Note that the decimal 9 is expressed with leading zeros as 009. FunnelWeb requires a fixed number of digits for each base. Eight digits for base two, three digits for base ten, three digits for base eight and two digits for base sixteen.

FunnelWeb treats the character resulting from a @^ sequence as ordinary text in every sense. If your input file contains many instances of a particular control character, you can package it up in a macro like any other text. In particular, quick names can be used to great effect:

@! Unix "Make" requires that productions commence with tab characters.
@! So we define a macro with a quick name as a tab character.
@$@#T@{@^D(009)@}
@! And use it in our productions.
@#Tprog.o <- prog.c
@#Ta.out <- prog.o

Warning: If you insert a Unix newline character (decimal 10) into the text, FunnelWeb will treat this as an end of line sequence regardless of what the character sequence for end of line is on the machine upon which it is running. Unix EOL is FunnelWeb's internal representation for end of line. Thus, in the current version of FunnelWeb, inserting character 10 into the text is impossible unless this also happens to be the character used by the operating system to mark the end of line.

Comments

When FunnelWeb encounters the @! sequence during its left-to-right scan of the line, it throws away the rest of the line (including the EOL) without analysing it further. Comments can appear in any line except @i, @t, and @p lines.

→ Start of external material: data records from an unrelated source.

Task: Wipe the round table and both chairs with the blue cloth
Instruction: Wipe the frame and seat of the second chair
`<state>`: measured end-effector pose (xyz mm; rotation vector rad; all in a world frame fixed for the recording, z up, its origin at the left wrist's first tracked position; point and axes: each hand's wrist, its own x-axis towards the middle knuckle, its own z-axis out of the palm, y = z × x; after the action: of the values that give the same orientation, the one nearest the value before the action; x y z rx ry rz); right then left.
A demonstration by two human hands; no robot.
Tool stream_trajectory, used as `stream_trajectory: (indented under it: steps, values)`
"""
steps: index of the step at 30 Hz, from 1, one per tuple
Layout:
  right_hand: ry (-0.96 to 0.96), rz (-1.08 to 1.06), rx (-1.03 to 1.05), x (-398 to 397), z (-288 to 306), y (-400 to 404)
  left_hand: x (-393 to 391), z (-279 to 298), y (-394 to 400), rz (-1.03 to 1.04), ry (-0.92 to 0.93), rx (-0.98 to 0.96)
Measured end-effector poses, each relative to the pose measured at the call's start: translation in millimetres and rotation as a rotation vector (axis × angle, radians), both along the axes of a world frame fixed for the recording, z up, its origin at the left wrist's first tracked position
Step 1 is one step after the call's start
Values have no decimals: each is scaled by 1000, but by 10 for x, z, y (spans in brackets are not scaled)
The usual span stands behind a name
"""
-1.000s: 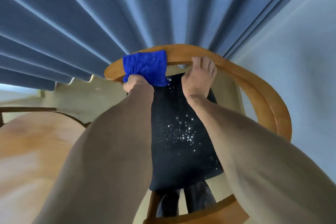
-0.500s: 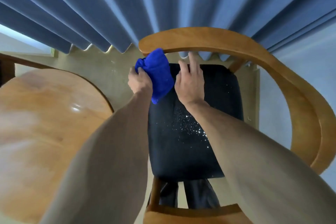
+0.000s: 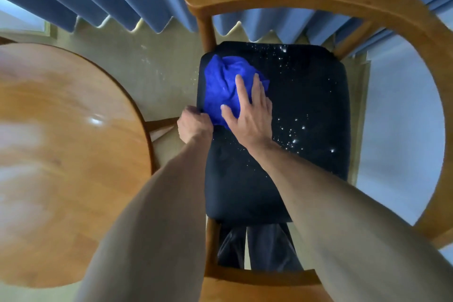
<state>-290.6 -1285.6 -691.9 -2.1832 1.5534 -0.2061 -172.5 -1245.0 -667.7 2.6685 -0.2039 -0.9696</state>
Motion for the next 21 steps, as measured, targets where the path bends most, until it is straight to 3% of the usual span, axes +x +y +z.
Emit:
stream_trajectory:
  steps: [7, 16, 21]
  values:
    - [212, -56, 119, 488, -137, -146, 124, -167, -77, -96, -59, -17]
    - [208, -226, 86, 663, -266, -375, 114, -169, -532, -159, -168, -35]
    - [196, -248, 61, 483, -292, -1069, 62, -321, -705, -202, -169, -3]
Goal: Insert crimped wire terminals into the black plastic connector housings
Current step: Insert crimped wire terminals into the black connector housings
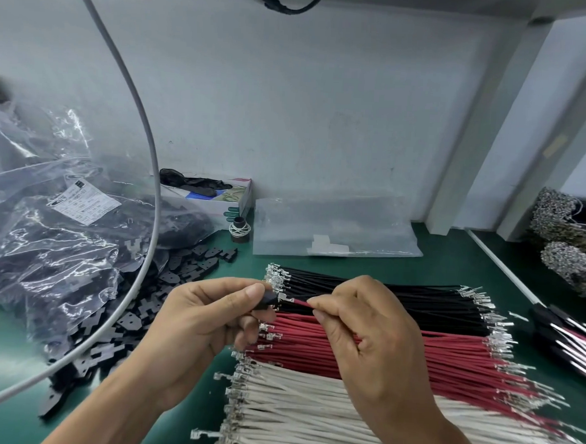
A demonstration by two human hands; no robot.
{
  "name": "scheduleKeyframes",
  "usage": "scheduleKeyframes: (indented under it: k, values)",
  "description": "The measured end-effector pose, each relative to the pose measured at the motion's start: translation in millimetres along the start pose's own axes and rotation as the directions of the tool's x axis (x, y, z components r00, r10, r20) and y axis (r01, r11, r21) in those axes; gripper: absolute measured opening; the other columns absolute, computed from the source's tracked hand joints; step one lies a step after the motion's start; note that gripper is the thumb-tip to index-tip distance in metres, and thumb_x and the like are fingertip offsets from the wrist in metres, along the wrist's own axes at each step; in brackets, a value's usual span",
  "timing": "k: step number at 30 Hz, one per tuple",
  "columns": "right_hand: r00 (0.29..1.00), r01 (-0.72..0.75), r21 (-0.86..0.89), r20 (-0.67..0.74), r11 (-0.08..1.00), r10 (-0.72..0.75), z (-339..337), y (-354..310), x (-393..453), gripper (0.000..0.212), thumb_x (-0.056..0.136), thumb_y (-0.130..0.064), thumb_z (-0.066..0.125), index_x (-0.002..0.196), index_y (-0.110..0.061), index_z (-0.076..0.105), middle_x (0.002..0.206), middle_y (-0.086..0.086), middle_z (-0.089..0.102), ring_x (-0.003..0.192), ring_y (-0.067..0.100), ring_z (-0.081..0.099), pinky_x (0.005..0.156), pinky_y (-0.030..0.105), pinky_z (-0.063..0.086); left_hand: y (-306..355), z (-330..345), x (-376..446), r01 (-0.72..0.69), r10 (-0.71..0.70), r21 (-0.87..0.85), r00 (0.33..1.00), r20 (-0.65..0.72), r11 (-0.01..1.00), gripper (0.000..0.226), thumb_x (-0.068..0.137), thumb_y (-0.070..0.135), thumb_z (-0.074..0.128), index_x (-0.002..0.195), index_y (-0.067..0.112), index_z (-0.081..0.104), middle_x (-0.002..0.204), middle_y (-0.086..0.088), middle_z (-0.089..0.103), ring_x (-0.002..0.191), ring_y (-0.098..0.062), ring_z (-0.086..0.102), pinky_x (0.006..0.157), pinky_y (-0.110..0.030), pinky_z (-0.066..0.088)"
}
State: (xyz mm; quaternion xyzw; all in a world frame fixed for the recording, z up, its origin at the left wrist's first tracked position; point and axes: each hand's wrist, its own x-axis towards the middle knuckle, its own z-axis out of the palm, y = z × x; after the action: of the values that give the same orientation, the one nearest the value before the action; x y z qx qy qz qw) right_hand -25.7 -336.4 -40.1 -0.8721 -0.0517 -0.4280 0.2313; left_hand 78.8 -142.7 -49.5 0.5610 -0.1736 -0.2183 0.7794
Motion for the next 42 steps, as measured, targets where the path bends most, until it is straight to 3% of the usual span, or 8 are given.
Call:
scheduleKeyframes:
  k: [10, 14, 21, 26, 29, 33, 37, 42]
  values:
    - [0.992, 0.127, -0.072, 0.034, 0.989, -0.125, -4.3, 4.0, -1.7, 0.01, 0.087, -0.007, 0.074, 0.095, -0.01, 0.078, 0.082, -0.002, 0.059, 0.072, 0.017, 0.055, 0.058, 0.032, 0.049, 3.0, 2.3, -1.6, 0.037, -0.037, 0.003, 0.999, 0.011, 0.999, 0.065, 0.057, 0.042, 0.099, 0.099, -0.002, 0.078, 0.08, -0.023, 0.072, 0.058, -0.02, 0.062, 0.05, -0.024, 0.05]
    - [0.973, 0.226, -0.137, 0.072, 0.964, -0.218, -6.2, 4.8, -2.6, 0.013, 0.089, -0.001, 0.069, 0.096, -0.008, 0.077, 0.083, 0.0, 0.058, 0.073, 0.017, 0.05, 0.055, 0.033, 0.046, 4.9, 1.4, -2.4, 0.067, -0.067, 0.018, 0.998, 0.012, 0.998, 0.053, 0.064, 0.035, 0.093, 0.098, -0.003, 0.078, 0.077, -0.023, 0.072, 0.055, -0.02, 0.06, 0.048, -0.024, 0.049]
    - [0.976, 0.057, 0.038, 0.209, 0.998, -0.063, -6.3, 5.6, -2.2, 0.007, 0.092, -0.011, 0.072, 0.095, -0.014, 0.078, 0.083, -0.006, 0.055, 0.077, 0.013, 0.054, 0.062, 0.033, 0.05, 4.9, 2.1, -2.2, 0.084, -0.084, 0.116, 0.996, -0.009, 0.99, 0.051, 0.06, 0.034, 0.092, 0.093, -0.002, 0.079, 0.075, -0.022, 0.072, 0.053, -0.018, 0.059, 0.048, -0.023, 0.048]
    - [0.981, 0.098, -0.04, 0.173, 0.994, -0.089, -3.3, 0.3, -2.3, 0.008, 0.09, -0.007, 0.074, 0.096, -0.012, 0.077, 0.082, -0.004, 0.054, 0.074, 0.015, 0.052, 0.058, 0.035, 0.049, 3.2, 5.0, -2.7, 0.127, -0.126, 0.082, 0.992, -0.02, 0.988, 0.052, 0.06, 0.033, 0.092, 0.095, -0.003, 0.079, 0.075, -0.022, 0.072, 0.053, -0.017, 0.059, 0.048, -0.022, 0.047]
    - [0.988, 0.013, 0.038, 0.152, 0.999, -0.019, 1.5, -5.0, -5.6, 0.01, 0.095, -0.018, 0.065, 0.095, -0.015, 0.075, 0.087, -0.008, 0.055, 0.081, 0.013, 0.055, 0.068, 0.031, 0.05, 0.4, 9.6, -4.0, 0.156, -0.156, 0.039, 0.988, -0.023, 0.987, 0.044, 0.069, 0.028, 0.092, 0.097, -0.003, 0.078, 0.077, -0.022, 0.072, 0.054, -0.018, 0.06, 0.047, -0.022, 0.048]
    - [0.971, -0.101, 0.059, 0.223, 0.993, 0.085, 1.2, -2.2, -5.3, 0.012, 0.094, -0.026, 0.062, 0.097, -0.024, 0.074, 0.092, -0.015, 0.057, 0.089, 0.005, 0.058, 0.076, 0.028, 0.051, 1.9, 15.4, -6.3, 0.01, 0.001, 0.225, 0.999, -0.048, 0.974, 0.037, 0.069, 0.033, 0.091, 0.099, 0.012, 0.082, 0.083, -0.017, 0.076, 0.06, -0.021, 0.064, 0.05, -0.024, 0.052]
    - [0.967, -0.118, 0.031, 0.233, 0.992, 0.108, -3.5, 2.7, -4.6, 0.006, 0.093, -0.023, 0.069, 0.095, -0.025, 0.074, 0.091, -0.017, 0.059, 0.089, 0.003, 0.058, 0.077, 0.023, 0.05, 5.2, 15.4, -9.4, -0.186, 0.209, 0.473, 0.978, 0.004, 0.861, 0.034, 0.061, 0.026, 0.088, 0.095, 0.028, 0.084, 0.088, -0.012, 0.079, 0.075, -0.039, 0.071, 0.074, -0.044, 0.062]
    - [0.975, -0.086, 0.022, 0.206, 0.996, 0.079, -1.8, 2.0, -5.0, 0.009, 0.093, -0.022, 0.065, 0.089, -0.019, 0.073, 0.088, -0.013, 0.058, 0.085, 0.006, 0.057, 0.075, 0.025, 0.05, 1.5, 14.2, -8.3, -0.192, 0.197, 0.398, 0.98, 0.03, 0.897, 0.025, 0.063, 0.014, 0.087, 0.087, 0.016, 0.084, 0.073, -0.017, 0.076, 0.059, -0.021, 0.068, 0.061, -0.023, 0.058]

FunnelWeb comments can be used to insert comments into your input file that will neither appear in the product files nor in the documentation file, but will be solely for the benefit of those reading and editing the input file directly. Example:

@! I have used a quick macro for this definition as it will be used often.
@$@#C@{--@}

Because comments are defined to include the end-of-line marker, care must be taken when they are being added or removed within the text of macro bodies. For example the text fragment

for (i=0;i<MAXVAL;i++)      @! Print out a[0..MAXVAL-1].
   printf("%u\n",a[i]);
will expand to

for (i=0;i<MAXVAL;i++)         printf("%u\n",a[i]);

This problem really has no solution; if FunnelWeb comments were defined to omit the end of line marker, the expanded text would contain trailing blanks! As it is, FunnelWeb comments are designed to support single line comments which can be inserted and removed as a line without causing trouble. For example:

@! Print out a[0..MAXVAL-1].
for (i=0;i<MAXVAL;i++)
   printf("%u\n",a[i]);

If you want a comment construct that does not enclose the end of line marker, combine the insert end of line construct @+ with the comment construct @! as in

for (i=0;i<MAXVAL;i++)      @+@! Print out a[0..MAXVAL-1].
   printf("%u\n",a[i]);

FunnelWeb comments should really only be used to comment the FunnelWeb constructs being used in the input file. Comments on the target code are best placed in comments in the target language or in the documenting text surrounding the macro definitions. In the example above, a C comment would have been more appropriate.

Quick Names

FunnelWeb provides a quick name syntax as an alternative, for macros whose name consists of a single character, to the angle bracket syntax usually used (eg. @<Sloth@>). A quick name sequence consists of @#x where x, the name of the macro, can be any printable character except space.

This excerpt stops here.